The answer must be a single number: how many lines of the records below hold the word "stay".

___ SOURCE INFORMATION

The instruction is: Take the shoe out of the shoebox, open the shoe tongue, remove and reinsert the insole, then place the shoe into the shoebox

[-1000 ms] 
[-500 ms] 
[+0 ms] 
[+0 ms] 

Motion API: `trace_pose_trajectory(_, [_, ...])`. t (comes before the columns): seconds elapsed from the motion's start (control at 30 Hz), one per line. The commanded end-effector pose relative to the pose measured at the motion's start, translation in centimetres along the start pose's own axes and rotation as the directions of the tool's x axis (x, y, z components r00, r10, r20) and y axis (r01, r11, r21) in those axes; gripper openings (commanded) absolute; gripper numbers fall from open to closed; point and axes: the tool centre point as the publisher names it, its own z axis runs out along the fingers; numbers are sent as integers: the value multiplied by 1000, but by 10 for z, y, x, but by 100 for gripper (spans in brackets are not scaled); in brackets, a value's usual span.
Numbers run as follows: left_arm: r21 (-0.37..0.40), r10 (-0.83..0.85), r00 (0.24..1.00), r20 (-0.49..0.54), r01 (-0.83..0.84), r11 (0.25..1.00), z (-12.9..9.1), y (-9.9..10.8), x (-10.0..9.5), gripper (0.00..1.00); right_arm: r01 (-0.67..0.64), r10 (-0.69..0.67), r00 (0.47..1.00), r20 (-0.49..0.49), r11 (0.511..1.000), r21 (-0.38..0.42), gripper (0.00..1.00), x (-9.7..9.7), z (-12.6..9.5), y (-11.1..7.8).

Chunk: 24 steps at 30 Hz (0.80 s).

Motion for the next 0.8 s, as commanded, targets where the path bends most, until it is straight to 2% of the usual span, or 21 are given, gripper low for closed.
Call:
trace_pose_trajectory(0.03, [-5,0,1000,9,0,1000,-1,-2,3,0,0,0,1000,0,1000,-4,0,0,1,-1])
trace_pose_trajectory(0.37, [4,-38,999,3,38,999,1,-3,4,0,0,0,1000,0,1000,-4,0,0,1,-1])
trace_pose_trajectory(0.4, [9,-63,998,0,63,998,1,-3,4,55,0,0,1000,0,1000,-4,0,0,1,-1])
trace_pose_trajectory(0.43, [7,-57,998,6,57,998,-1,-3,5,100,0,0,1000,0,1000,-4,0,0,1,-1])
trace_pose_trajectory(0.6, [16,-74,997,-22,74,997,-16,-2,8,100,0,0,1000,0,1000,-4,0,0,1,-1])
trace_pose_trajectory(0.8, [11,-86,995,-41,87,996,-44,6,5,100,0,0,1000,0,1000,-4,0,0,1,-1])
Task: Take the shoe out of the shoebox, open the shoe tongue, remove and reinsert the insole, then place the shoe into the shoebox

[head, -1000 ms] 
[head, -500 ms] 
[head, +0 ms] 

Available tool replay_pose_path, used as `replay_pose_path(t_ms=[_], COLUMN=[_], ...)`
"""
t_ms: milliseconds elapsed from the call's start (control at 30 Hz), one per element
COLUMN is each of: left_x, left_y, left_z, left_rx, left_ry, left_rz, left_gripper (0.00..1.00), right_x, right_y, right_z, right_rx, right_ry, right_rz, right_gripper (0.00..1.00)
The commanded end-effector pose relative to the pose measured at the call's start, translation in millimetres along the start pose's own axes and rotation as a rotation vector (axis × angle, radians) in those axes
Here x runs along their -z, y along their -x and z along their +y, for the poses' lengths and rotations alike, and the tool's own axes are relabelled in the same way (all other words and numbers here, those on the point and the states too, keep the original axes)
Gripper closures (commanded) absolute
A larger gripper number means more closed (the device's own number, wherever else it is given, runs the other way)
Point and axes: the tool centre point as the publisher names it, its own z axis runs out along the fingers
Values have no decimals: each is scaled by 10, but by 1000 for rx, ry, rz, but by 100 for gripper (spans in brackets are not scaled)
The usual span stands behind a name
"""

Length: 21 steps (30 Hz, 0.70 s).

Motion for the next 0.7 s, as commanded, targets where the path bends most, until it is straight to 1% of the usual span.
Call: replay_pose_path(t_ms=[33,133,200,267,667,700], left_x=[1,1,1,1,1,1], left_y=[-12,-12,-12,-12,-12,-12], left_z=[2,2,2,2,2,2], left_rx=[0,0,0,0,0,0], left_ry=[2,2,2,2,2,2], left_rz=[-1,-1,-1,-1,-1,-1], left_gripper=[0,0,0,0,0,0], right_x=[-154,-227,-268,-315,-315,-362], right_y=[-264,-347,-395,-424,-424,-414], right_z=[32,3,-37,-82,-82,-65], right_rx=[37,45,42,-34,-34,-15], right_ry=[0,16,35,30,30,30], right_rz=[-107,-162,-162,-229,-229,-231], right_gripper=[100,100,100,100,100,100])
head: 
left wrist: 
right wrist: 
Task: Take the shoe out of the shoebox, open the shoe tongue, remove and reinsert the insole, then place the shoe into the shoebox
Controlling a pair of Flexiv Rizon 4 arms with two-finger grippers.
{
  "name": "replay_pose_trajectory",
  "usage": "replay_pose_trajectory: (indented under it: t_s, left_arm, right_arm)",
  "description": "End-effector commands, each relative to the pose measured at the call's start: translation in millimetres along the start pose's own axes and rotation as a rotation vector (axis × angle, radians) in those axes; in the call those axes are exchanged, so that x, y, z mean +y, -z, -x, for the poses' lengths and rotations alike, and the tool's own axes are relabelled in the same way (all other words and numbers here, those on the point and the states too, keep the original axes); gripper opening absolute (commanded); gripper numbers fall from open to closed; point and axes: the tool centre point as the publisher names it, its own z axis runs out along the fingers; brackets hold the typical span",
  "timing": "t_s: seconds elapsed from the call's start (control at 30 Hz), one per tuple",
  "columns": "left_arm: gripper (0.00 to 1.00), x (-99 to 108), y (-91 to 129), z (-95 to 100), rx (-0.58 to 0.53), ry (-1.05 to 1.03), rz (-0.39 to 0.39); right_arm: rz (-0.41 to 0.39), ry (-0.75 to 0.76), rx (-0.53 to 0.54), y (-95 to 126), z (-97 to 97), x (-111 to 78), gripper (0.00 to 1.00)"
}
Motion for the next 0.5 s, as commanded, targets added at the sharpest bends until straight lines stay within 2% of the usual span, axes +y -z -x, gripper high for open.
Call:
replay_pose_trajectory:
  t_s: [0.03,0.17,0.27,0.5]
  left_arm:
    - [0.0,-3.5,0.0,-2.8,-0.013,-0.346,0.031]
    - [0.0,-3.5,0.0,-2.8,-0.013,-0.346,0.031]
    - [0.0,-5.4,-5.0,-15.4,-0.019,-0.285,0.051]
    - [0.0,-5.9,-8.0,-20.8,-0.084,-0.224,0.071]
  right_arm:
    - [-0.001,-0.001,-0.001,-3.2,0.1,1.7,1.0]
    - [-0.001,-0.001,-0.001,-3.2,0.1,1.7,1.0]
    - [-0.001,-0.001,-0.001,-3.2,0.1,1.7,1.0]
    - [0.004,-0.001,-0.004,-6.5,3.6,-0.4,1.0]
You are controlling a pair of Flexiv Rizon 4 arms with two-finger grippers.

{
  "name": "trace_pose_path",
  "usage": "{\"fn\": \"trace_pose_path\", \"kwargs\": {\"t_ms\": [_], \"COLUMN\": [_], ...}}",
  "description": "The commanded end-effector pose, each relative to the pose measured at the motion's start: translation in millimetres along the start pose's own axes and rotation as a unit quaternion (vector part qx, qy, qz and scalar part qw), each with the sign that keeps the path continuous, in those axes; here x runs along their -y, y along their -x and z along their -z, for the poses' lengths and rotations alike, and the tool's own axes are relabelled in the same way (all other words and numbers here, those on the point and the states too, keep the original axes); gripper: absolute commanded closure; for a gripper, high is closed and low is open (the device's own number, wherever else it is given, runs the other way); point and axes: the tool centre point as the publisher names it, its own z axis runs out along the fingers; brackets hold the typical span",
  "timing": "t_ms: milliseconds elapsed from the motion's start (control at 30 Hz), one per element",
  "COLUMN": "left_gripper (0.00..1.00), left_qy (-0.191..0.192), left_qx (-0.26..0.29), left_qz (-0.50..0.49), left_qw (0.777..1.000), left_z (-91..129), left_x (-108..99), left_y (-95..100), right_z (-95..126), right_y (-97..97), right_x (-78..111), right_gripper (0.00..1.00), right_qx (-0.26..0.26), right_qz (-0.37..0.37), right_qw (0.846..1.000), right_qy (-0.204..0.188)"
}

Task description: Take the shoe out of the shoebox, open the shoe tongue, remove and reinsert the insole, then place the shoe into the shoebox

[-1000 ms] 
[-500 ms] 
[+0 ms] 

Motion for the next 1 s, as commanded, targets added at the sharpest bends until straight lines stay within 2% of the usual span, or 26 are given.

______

• [ANSWER TO THIS TASK]
2